How It's Different from Regular Concrete

Traditional concrete is mixed from cement, aggregate (sand and gravel), and water. It's strong in compression but brittle and prone to cracking. Steel reinforcement helps, but adds weight and bulk.

GFRC replaces some of the aggregate and all rebar with glass fibers. The fibers:

• Distribute loads across the material more efficiently
• Reduce cracking and increase flexural strength
• Allow thinner, lighter sections without sacrificing strength
• Improve durability against weathering and thermal stress

Think of it like comparing a single support beam to a web of interconnected supports. The web is more resilient.

The Manufacturing Process

Materials Used

Portland cement: The binder, same as traditional concrete.

Fine aggregate: Sand, typically screened to remove coarser particles. GFRC uses smaller aggregate than regular concrete because the glass fibers replace the larger structural pieces.

Glass fibers: Alkali-resistant (AR) glass fibers, typically 10-20mm in length and 15-20 microns in diameter. These are the key. Alkali-resistant means they won't dissolve in the concrete's alkaline environment over time.

Water: Used to hydrate the cement and create workability.

Additives: Plasticizers, air entrainment agents, and sometimes pigments for color.

Spray-Up vs. Casting Methods

The two main manufacturing approaches for GFRC are:

Spray-Up Method: Glass fibers are sprayed directly into a mold while wet concrete is applied. This is common for architectural panels and larger pieces. It allows for rapid production and good fiber distribution.

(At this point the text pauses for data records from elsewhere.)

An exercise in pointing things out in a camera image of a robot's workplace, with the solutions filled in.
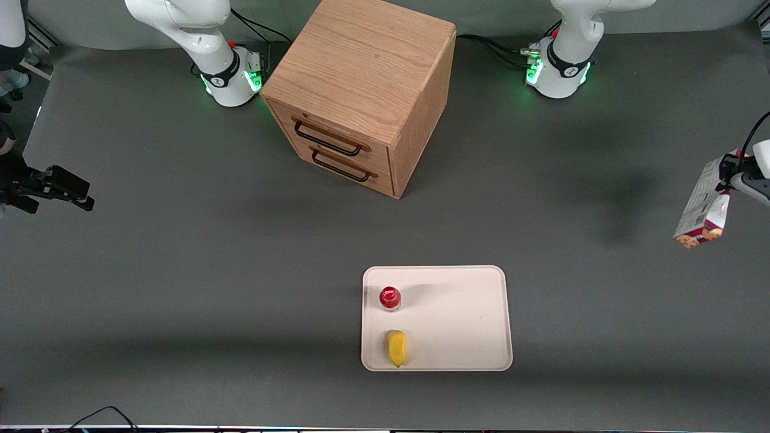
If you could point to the yellow lemon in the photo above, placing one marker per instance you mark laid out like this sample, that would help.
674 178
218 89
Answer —
396 347

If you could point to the wooden two-drawer cabinet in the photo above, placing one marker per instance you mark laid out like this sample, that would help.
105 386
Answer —
367 78

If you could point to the white rectangular tray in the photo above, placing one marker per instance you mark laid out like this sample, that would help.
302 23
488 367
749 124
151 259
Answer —
448 319

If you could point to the red cookie box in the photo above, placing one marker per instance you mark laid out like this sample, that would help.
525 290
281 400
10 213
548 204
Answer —
701 207

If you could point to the small red-capped bottle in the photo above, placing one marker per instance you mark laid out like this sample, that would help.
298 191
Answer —
390 297

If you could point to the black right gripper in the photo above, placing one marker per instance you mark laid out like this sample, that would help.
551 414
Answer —
24 181

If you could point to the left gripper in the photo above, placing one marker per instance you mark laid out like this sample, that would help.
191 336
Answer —
730 166

Casting/Vibration Method: Pre-mixed concrete with distributed fibers is poured into molds and vibrated to remove air pockets and compact the material. This is common for fire tables and other finished pieces because it produces denser, more uniform results.

For fire tables, manufacturers typically use the casting method because it:

• Produces more consistent results
• Allows intricate shapes and details
• Creates better surface finishes
• Ensures uniform fiber distribution

Curing Process

After casting, GFRC cures in a controlled environment, typically 7-14 days depending on mix design. Heat and humidity are controlled to promote proper hydration without too-rapid drying (which causes surface cracking).

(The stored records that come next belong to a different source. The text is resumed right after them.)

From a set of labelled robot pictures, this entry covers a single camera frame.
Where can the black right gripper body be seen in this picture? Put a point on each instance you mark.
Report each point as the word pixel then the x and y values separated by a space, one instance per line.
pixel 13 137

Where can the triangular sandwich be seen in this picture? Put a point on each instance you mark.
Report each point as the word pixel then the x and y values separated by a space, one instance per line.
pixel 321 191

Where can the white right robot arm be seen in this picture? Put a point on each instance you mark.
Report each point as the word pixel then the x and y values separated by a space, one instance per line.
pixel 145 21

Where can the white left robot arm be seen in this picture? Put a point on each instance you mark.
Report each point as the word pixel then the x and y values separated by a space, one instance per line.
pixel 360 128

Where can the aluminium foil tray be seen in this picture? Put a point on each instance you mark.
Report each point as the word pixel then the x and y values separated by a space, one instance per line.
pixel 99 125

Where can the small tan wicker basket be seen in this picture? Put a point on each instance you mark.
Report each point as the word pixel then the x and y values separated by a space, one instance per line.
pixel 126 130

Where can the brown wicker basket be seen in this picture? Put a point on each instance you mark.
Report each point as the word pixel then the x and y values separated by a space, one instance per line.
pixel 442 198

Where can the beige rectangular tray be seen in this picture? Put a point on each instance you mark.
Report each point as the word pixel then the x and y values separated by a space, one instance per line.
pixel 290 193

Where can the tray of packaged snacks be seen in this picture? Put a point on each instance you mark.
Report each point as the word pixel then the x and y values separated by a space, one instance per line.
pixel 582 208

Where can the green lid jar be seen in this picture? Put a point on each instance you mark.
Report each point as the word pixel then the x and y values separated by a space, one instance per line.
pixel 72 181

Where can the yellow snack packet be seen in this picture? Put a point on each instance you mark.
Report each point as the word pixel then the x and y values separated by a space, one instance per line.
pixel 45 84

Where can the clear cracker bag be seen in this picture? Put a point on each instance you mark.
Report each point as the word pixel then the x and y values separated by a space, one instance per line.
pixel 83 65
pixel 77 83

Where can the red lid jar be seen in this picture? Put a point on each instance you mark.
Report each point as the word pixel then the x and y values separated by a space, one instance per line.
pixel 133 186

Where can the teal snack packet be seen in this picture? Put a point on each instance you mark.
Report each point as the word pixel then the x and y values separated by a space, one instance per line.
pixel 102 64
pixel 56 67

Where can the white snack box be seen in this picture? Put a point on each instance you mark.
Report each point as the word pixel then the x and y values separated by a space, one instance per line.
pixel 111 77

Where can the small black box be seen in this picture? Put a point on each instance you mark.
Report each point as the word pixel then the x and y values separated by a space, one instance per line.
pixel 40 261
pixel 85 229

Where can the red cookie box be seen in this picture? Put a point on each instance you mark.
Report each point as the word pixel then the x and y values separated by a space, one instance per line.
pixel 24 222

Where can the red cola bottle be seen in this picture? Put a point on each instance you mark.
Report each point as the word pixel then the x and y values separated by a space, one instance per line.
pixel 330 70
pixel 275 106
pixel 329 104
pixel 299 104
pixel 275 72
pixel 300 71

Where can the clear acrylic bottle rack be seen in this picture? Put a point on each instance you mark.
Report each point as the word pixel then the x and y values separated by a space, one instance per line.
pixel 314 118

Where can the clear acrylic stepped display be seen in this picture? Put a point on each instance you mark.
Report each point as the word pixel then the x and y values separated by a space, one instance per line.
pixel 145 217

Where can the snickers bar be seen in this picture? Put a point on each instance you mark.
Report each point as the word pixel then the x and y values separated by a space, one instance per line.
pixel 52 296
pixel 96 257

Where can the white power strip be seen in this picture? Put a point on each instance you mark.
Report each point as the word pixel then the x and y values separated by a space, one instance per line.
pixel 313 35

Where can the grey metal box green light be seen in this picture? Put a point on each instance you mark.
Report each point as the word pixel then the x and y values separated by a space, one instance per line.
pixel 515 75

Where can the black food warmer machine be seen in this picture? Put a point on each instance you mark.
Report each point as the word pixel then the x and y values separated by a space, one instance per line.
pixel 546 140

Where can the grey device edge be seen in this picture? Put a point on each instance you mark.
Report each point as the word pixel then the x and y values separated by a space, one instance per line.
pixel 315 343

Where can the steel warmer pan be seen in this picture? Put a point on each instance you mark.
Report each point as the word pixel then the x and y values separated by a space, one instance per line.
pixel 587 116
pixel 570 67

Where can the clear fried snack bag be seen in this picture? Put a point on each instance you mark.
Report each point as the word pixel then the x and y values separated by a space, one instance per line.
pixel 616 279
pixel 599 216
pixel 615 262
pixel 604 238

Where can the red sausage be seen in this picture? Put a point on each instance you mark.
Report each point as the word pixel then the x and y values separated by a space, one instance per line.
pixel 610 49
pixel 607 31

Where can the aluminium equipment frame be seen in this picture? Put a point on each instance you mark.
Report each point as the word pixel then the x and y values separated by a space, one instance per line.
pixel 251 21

The result is a piece that's fully cured and ready for finishing—staining, sealing, or texturing—before shipping.

Why GFRC for Fire Tables Specifically?

Thermal Properties

Concrete expands and contracts with temperature. A steel fire pit expands predictably in one direction. GFRC, with its web-like structure, distributes thermal stress more evenly. A fire table with a gas burner inside experiences extreme temperature differences: the interior surface is 900-1200°F, the exterior is ambient temperature. That's 1000+ degrees Fahrenheit difference across 3/8 inches of material.

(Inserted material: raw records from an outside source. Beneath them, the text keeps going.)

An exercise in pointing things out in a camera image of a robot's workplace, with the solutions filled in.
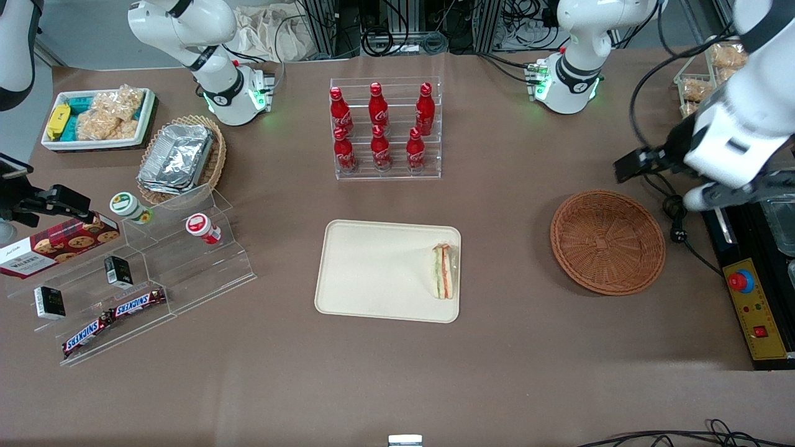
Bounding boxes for small black carton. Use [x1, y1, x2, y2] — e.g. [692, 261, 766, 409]
[33, 286, 66, 320]
[104, 255, 134, 289]

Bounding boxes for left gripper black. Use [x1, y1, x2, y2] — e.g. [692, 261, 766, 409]
[614, 117, 704, 184]

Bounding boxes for light wicker basket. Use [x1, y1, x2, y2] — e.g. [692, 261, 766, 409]
[137, 115, 227, 207]

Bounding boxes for black cable bundle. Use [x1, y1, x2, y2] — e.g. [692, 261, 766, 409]
[360, 0, 479, 58]

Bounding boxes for triangle sandwich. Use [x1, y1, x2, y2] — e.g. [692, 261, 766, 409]
[430, 243, 461, 300]

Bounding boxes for black floor cables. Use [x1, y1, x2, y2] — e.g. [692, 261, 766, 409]
[578, 419, 795, 447]

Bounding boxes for clear bag of rice crackers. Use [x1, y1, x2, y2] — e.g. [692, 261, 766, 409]
[76, 112, 139, 142]
[93, 86, 145, 122]

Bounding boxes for red Coca-Cola bottle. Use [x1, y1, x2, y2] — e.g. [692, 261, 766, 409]
[416, 82, 435, 136]
[371, 124, 392, 171]
[334, 127, 358, 173]
[369, 82, 390, 131]
[329, 86, 353, 137]
[406, 127, 427, 171]

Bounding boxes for bagged fried snack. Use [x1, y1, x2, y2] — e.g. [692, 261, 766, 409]
[710, 43, 749, 70]
[680, 78, 716, 104]

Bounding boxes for beige plastic tray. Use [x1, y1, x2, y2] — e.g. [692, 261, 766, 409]
[314, 219, 462, 324]

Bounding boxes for aluminium frame post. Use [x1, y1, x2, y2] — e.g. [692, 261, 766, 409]
[301, 0, 362, 60]
[475, 0, 505, 54]

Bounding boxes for steel pan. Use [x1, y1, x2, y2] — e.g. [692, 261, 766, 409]
[761, 197, 795, 258]

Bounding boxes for red lid cup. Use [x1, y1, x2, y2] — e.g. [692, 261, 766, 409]
[185, 213, 222, 245]

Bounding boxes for green lid sunflower cup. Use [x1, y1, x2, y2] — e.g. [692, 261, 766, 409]
[110, 192, 154, 225]

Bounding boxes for yellow snack packet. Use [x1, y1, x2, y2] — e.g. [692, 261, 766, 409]
[47, 104, 71, 141]

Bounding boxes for brown wicker basket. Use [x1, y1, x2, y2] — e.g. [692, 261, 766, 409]
[550, 189, 666, 296]

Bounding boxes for Walkers red tartan cookie box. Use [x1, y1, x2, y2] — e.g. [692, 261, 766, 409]
[0, 212, 120, 279]

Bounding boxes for clear acrylic bottle rack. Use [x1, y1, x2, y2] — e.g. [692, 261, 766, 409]
[329, 76, 443, 181]

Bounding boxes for Snickers chocolate bar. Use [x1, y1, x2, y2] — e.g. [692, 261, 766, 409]
[62, 312, 114, 358]
[112, 287, 167, 318]

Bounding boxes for clear acrylic stepped display stand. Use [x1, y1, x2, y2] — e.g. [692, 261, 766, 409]
[6, 183, 257, 367]

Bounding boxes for white rectangular snack bin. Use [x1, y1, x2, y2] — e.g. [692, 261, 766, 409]
[40, 87, 156, 153]

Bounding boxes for white cloth bag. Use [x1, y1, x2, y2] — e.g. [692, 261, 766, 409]
[233, 3, 311, 63]

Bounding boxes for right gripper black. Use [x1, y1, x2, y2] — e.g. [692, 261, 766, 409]
[0, 155, 94, 227]

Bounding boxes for yellow control panel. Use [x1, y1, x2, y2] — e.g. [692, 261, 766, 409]
[724, 258, 789, 361]

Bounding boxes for black appliance housing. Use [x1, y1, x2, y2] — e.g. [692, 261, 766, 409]
[703, 149, 795, 371]

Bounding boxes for aluminium foil container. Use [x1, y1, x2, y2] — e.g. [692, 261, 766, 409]
[138, 123, 216, 195]

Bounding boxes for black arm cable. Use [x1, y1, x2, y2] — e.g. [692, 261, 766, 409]
[629, 0, 740, 277]

Traditional concrete would crack immediately under that stress. GFRC flexes and distributes the stress, staying intact. The glass fibers act like a shock absorber for thermal energy.

Weight Advantages

GFRC weighs about 20-30% less than traditional concrete. A traditional fire table base might weigh 300 lbs; GFRC achieves the same structural performance at 200-220 lbs. This matters because:

• Easier to move during installation
• Less stress on underlying deck or patio
• Allows for taller, more elegant designs without excessive weight
• Reduces shipping costs and logistics complexity

Durability and Weather Resistance

GFRC doesn't absorb water like traditional concrete. The dense matrix and glass fiber network prevent moisture penetration. This means:

• No freeze-thaw damage in northern climates
• Minimal efflorescence (white powder/staining)
• Resists deicing salts near coastal or road areas
• No internal rust from reinforcement corrosion

I've seen GFRC fire tables in Minnesota withstand 20 freeze-thaw cycles per winter for a decade with no deterioration. Traditional concrete would be spalling and cracking.

Design Flexibility

GFRC can be cast into complex shapes—curved edges, thin walls, decorative details—that would be impossible with traditional concrete or impractical with steel. Premium fire table brands use this to create beautiful, sculptural forms. The Outdoor Plus and Patiofyre designs showcase this—smooth, flowing forms that would be clunky and awkward in traditional concrete.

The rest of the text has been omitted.